TO DO: Give the data below again exactly, and drop each picture from it.

● ● ● ● ●

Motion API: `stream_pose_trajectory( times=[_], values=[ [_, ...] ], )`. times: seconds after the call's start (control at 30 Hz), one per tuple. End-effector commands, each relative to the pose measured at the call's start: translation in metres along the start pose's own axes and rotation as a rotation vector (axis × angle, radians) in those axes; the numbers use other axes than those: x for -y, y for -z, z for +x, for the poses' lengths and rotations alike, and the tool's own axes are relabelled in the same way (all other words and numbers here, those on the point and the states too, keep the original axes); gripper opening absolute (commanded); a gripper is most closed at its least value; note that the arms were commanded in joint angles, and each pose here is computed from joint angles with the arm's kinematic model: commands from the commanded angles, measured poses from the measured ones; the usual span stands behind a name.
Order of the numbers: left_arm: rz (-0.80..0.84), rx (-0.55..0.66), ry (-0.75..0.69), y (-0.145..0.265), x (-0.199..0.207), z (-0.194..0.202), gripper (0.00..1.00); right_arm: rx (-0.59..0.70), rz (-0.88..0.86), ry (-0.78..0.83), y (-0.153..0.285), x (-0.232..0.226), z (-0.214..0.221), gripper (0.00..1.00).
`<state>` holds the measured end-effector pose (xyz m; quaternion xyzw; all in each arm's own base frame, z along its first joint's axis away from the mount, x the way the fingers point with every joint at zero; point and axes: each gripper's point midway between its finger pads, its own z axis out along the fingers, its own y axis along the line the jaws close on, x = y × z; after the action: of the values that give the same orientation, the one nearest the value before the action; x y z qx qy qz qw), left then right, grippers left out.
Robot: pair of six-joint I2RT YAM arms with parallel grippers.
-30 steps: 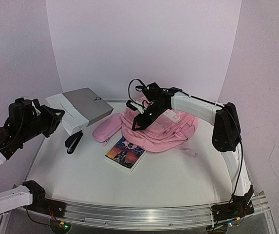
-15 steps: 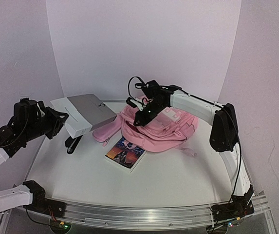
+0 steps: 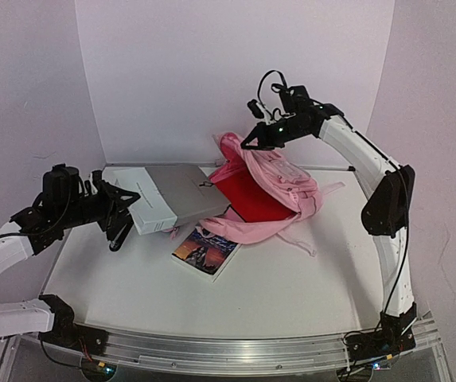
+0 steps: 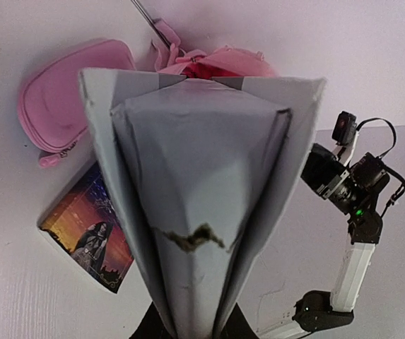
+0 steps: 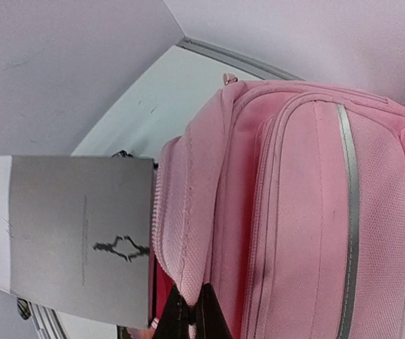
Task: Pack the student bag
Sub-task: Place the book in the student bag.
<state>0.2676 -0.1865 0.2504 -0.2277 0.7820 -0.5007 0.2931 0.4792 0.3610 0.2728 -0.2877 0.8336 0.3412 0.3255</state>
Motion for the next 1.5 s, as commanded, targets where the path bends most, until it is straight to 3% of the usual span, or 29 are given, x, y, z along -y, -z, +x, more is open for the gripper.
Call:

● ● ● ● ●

WRITTEN SOLUTION:
Motion API: `stream_pose_trajectory( times=[_], values=[ [_, ...] ], )`. times: seconds after the call's start (control at 30 Hz), one per tuple. End-effector commands, each relative to the pose measured at the call's start: translation in metres along the start pose's own axes and rotation as a rotation vector (axis × angle, radians) in those axes; the numbers use other axes than those: x for -y, y for -z, z for +x, for the poses' lengths and rotations alike, and the tool's own axes are relabelled in the same way (all other words and numbers here, those on the point and the states too, keep the original axes); gripper opening absolute (commanded); a gripper is most closed at its least value; note that the arms were commanded in joint angles, and each pose here is computed from joint angles with the arm's kinematic model: commands from the commanded angles, measured poses from the measured ones; the usual span stands behind a name.
Order of the numbers: left_arm: rz (-0.80..0.84), rx (-0.55..0.66), ry (-0.75..0.69), y (-0.145..0.265), x (-0.199..0.207), z (-0.194..0.202), gripper (0.00..1.00); right_arm: rx (-0.59..0.70), rz (-0.88..0.86), ry (-0.78..0.83), y (-0.153..0.285), x (-0.232..0.226), z (-0.214..0.221), gripper (0.00..1.00).
`<state>` holds the measured end-effector pose (xyz m; quaternion xyzw; all in each arm's own base frame, z along its first joint's axis away from the mount, x the way the fingers point with every joint at zero; point and axes: each gripper's point midway between its finger pads, its own z axis out along the fingers, its own y axis along the line the jaws close on, x = y × z; after the action: of the values that give the same orientation, the one nearest the value before the action; x y z qx qy qz qw), left then right, grippers left out.
Robot: pair of six-joint I2RT YAM arms with parallel grippers.
-30 steps: 
-15 steps: 
+0 steps: 
+0 steps: 
+0 steps: 
Task: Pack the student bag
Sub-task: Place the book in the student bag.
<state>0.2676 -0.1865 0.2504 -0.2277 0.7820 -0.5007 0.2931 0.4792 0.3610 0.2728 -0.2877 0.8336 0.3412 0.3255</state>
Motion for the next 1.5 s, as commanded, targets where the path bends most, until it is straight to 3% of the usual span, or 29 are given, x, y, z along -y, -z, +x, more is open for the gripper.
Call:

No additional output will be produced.